Edinburgh Art Festival - Dean Gallery

Another World: Dalí, Magritte, Miró and the Surrealists
(Dean Gallery, until 9th January 2011)

Stand-up comedians say that Edinburgh is the month that comes between July and September. The reason for this is the Festival, the sprawling splurge of art, theatre, culture and bad jokes that takes over the capital for a month.

Not all of the Fesitval is in August--the Film Festival now takes place in June; and now, the major art exhibitions are opening in mid-July.

The first hint of this year's offering was a new work by Anthony Gormley (creator of the Angel of the North)--in the form of a life-sized bronze statue of a man, rising chest-high out of the pavement tarmac near the Modern Art Gallery. This is one of a series of life-size figures along the Water of Leith, the river that braids its way through the city's suburbs. They're wonderfully beautiful and effective, their archaic simplicity and earthy patina fitting neatly within their new surroundings - the light-patterned leafscapes and bowed branches overhanging the river, the reflective ripples of the stream, and the asphalt and ironwork of the paths and pavements from which they're viewed.

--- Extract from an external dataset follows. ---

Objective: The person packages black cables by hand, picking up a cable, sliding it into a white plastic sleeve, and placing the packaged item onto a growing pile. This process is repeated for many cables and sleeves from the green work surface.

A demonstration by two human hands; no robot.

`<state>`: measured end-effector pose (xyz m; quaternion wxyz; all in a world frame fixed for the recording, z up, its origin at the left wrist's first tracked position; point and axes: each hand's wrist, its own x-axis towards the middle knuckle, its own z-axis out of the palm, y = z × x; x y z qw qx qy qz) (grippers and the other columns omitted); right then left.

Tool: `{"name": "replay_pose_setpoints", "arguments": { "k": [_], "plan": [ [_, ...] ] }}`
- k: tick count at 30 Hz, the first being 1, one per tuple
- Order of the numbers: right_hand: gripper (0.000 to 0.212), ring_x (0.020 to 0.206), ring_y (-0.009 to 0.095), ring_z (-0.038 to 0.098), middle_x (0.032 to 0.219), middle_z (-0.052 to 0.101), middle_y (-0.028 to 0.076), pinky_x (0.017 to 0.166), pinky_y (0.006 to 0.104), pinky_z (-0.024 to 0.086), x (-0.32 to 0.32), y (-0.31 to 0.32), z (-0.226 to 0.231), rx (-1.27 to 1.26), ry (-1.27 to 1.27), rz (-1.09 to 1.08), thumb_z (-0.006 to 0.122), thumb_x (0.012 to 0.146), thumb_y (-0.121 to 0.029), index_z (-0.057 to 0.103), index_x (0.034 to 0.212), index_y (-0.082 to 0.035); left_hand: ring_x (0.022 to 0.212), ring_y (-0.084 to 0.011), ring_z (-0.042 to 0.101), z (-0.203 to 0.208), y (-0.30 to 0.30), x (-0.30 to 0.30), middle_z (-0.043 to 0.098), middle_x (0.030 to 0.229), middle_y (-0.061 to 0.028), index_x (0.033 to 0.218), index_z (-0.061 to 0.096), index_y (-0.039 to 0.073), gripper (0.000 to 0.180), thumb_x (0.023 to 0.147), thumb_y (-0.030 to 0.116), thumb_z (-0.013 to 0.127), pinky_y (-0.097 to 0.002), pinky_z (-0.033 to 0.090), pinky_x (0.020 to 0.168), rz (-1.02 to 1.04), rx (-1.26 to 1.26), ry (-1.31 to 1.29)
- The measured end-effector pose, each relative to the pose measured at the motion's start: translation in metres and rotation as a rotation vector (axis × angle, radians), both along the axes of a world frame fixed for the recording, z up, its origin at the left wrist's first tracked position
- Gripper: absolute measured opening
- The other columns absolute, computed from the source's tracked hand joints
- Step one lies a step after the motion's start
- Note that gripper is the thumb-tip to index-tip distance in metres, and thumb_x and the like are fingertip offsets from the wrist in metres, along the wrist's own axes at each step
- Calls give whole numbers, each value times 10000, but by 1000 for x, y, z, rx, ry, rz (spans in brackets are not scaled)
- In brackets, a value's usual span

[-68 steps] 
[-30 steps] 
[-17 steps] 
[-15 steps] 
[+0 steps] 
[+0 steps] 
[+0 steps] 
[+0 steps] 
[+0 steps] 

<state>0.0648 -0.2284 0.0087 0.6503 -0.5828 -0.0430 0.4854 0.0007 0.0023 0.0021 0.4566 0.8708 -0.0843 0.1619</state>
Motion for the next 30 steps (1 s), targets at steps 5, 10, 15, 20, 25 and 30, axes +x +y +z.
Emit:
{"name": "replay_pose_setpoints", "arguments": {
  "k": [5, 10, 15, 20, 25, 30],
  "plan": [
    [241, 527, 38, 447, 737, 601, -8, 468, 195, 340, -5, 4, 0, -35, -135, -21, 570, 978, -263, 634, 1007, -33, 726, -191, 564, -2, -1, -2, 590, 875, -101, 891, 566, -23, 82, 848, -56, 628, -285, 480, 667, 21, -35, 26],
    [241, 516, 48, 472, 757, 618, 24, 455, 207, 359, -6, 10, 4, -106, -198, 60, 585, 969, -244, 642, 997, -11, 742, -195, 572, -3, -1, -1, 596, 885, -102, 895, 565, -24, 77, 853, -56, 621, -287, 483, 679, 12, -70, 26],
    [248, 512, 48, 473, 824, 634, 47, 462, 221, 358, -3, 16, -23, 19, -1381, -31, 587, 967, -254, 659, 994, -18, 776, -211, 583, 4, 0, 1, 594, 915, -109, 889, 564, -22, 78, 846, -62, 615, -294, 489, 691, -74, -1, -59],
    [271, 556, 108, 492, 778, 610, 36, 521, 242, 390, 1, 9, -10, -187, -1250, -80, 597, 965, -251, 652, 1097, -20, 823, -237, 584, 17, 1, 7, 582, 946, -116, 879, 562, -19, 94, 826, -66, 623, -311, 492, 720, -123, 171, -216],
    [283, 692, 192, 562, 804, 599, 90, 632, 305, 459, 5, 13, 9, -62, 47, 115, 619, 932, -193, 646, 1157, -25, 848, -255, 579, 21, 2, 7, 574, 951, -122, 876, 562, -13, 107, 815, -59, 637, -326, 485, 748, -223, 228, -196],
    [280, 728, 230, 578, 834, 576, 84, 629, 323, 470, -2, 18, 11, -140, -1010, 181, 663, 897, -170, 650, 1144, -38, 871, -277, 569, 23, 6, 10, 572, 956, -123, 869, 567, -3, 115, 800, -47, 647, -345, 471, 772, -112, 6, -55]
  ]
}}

The main event, however, is a seminal exhibition of surrealist art at the Dean Gallery. Edinburgh has one of the world's greatest surrealist collections, thanks in large part to the generosity of Gabrielle Keiler--collector, benefactor and marmalade heiress--and this exhibition is able to present a thorough retrospective of the twentieth century's most important artistic movement. This is very much an Edinburgh exhibition--it's a measure of the stature of the Dean collection that they've been able to loan a number of pieces from London to complete the picture.

This is nothing less than a complete overview of the surrealist movement, from Dada to World War 2. We have Duchamp's fountain - or rather, one of the handful of autographed replicas that he created to replace the lost original, cheekily arranged on its back in a glass box, like a museum specimin - and, of course, Magritte's Ce nest pas un pipe.

The dance of Man Ray and Lee Miller--sexual and stylistic--teases us throughout the gallery, while the key surrealist themes of fornication, mechanization, humour and unconscious knowledge are all laid out for the casual visitor. Of course, that's not to underestimate the straightforward pulling power of big names: the exhibition boasts a large number of works by Dali and Miró, plus a mix of old favourites and unexpected surprises from Giorgio de Chirico, and a very wide selection by Max Ernst--I find his paintings a little emotionally stiff, but they're meant to be that way, communication a Germanic tension from the edge of the Nazi rise--and a wall paneled with his woodcuts is electrifying, all the more powerful for being so unexpected, so new.

The perfectly counterpoints the Dean Gallery's permanent displays of work by Edouardo Paolozzi, Edinburgh's own heir to the surrealist mantle; and while you're there, look up at the dome in the stairwell, to see an excellent, veriginous site-specific piece by Richard Wright.

This isn't just worth a visit--it's essential.